Some Elmhurst certs list a suspended timber floor on the inputs but lodge (12) = 0.0 in the worksheet. Mirror the worksheet, not the cert input: set HAS_SUSPENDED_TIMBER_FLOOR=False to get (12)=0. The SUSPENDED_TIMBER_FLOOR_SEALED flag only switches between 0.2 (unsealed) and 0.1 (sealed); it does not zero out the contribution. The =True/=False mapping in ventilation.py:185:

has_suspended_timber_floor ..._sealed resulting (12)
False (any) 0.0
True False 0.2
True True 0.1

Effective monthly ACH (25) formula

Not equal to (22b) when (22b) < 1.0:

(25) = (22b)                              if (22b) ≥ 1.0
(25) = 0.5 + (22b)² × 0.5                  otherwise

Don't try to compute it — read both (22b) and (25) straight off the worksheet and assert on both. The formula's here just so you recognise why they differ on tightly-sealed homes.

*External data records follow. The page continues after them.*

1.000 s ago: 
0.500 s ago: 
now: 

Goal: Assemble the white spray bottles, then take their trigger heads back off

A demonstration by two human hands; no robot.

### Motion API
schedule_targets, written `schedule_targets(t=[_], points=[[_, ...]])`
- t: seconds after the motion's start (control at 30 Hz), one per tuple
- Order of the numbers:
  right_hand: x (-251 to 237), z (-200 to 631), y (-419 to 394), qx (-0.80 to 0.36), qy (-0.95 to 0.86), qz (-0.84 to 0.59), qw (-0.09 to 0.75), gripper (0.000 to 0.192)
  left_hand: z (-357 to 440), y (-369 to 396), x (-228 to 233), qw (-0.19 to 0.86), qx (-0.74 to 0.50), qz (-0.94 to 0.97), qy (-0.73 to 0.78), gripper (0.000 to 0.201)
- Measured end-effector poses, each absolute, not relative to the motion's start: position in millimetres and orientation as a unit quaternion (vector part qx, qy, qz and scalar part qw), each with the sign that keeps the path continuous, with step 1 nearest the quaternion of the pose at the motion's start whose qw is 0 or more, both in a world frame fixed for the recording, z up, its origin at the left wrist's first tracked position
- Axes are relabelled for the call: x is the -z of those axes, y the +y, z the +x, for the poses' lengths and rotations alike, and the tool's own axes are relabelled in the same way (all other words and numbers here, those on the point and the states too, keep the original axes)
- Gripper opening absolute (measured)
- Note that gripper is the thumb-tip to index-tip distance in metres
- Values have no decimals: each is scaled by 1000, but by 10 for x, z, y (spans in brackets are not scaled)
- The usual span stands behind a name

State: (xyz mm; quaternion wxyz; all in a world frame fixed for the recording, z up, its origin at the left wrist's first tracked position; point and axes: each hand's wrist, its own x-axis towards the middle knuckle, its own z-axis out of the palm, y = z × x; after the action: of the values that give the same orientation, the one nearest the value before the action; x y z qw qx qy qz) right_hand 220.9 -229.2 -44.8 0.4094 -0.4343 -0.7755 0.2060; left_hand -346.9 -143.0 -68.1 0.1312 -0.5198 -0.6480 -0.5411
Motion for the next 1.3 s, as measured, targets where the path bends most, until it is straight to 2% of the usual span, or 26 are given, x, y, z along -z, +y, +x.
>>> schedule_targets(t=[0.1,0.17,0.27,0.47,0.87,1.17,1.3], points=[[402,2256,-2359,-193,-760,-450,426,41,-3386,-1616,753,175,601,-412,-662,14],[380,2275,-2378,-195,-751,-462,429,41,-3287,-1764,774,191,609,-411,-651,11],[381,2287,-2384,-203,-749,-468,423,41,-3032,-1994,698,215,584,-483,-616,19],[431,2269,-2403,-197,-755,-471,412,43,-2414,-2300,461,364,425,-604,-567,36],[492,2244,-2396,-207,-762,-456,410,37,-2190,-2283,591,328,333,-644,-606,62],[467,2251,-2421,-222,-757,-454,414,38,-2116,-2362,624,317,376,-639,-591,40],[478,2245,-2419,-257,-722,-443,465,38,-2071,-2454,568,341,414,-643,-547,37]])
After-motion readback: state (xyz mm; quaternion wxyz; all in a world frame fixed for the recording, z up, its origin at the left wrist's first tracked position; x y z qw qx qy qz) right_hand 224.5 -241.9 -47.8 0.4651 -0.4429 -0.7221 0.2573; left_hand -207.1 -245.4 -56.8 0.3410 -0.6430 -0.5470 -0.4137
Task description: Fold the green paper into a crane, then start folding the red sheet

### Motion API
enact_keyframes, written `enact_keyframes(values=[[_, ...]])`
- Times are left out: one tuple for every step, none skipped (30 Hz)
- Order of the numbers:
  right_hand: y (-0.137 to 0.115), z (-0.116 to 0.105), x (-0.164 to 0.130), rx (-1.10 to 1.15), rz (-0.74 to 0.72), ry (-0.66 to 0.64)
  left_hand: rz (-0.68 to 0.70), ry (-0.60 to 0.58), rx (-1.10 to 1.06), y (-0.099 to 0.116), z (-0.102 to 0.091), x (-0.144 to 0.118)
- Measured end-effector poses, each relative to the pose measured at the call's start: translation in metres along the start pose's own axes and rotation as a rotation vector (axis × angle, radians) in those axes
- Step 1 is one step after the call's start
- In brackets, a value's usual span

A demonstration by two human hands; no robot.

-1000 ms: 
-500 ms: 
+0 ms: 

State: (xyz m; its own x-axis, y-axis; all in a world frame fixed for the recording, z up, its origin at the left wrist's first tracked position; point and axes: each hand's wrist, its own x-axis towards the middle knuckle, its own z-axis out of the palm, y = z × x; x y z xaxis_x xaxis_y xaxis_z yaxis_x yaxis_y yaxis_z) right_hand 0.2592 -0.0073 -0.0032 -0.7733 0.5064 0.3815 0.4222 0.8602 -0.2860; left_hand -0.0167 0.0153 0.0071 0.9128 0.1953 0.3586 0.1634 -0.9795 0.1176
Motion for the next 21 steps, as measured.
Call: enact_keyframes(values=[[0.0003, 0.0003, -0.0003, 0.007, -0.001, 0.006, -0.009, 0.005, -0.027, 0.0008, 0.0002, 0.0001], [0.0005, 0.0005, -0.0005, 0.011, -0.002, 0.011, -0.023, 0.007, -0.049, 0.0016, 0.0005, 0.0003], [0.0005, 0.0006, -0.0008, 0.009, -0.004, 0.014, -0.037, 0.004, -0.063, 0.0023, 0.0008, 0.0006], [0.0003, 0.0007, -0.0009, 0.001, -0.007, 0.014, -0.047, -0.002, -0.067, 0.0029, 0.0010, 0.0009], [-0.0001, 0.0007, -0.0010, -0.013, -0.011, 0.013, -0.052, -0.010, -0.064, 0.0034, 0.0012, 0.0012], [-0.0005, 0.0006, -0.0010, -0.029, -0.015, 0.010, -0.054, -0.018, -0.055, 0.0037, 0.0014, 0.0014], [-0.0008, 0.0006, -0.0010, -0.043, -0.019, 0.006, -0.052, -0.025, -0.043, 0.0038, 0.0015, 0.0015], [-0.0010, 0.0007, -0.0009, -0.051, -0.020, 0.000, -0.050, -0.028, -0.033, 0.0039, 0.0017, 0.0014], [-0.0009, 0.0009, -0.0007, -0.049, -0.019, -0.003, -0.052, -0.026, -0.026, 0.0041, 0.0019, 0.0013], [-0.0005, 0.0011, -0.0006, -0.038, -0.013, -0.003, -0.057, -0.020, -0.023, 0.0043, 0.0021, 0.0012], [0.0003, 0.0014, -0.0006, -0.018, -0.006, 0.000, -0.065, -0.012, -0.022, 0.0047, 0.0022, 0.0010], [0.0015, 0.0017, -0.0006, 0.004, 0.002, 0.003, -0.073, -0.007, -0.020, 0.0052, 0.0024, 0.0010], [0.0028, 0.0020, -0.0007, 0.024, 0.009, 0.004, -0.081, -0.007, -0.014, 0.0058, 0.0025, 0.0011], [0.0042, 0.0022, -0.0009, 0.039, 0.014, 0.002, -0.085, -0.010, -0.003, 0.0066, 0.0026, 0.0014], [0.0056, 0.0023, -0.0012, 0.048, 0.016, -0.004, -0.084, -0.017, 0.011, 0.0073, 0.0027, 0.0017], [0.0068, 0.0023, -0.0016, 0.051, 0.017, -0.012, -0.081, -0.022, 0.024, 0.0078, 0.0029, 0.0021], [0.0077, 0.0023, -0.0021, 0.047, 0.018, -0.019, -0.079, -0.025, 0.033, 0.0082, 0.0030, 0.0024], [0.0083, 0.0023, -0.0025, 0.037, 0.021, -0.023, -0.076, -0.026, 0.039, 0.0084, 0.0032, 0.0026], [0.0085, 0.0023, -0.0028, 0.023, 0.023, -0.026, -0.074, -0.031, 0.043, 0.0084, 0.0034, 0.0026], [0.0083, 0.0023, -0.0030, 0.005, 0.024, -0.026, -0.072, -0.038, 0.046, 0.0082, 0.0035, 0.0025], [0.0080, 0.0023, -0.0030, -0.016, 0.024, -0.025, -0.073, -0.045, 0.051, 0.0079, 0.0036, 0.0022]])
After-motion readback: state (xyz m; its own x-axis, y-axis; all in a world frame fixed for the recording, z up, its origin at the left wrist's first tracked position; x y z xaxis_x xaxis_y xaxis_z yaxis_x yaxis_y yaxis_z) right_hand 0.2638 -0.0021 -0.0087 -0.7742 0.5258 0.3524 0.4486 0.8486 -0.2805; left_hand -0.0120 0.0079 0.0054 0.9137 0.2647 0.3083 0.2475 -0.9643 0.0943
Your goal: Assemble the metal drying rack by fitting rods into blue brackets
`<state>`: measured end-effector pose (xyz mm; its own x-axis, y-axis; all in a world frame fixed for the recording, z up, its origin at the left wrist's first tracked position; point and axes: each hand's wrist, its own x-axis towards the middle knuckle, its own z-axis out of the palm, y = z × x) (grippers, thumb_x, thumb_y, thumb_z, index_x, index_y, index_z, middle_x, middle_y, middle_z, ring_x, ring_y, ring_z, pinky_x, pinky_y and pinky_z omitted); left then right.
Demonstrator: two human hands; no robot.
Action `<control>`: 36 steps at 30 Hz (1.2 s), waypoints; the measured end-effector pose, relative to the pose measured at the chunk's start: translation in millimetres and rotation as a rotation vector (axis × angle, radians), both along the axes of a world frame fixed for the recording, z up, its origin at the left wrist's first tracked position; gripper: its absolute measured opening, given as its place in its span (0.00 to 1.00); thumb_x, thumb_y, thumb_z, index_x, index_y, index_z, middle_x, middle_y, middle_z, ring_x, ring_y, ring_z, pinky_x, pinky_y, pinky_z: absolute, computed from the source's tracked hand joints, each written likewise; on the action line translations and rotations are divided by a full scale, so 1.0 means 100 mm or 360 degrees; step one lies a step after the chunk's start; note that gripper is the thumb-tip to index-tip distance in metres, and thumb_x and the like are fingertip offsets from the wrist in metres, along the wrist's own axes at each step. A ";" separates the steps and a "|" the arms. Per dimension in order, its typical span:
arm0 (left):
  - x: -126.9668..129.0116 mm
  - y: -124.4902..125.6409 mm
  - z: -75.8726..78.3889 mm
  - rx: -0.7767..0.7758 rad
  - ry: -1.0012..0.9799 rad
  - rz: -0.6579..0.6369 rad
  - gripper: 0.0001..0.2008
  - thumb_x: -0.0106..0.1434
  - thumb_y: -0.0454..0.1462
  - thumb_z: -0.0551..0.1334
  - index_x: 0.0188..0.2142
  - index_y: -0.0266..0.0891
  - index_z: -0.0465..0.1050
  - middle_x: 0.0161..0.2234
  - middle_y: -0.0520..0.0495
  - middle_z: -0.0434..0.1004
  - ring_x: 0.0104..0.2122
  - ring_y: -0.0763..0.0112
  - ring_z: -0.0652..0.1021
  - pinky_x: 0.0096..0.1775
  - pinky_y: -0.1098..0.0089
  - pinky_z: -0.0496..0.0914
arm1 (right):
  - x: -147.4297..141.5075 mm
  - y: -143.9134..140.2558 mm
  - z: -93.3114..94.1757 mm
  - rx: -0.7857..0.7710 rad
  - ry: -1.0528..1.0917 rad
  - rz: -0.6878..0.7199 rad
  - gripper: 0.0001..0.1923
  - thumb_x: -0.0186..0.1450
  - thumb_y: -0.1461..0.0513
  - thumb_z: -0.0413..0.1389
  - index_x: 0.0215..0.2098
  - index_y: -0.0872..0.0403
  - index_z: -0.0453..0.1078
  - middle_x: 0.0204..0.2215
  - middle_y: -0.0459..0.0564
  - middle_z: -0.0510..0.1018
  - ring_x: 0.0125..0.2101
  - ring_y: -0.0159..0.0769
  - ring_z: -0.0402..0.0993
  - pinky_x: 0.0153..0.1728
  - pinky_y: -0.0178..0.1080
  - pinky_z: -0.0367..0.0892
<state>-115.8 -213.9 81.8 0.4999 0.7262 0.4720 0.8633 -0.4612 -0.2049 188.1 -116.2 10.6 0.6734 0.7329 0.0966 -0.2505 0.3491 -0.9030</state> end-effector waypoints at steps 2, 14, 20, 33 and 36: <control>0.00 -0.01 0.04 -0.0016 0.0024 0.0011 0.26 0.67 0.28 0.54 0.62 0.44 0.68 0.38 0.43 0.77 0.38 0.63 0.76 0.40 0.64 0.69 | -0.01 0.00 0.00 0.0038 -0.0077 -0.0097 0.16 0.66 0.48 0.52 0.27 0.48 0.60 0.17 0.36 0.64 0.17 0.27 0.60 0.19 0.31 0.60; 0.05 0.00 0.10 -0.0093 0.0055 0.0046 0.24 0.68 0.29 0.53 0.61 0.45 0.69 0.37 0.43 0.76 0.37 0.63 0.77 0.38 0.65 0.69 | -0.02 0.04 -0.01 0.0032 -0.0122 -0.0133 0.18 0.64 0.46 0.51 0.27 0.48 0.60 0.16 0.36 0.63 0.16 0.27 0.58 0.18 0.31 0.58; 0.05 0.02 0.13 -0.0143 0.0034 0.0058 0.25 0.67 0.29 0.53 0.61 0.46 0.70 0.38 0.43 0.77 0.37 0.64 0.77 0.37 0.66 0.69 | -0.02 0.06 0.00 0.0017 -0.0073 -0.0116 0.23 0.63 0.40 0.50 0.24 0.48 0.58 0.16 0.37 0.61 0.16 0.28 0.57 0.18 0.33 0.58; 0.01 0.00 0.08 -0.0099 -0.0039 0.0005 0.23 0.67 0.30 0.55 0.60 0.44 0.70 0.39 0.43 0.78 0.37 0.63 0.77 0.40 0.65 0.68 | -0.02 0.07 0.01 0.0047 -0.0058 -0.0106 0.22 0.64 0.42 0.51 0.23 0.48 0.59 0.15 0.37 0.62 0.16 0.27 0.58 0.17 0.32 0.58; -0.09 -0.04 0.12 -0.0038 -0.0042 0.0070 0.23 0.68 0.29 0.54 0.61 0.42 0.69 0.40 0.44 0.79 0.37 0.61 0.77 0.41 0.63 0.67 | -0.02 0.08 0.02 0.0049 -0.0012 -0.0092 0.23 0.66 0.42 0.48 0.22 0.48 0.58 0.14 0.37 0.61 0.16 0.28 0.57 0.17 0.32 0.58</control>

Wind speeds: Energy Rating vs EPC Costs

The same cert prints two Wind speed (22) tables — one in CALCULATION OF ENERGY RATING, one in CALCULATION OF EPC COSTS, EMISSIONS AND PRIMARY ENERGY. They differ (the latter is the BEDF-prices variant). Always capture from the Energy Rating section; that's what ventilation_from_inputs(...) calibrates against. The non-regional Table U2 default values are 5.1, 5.0, 4.9, 4.4, 4.3, 3.8, 3.8, 3.7, 4.0, 4.3, 4.5, 4.7.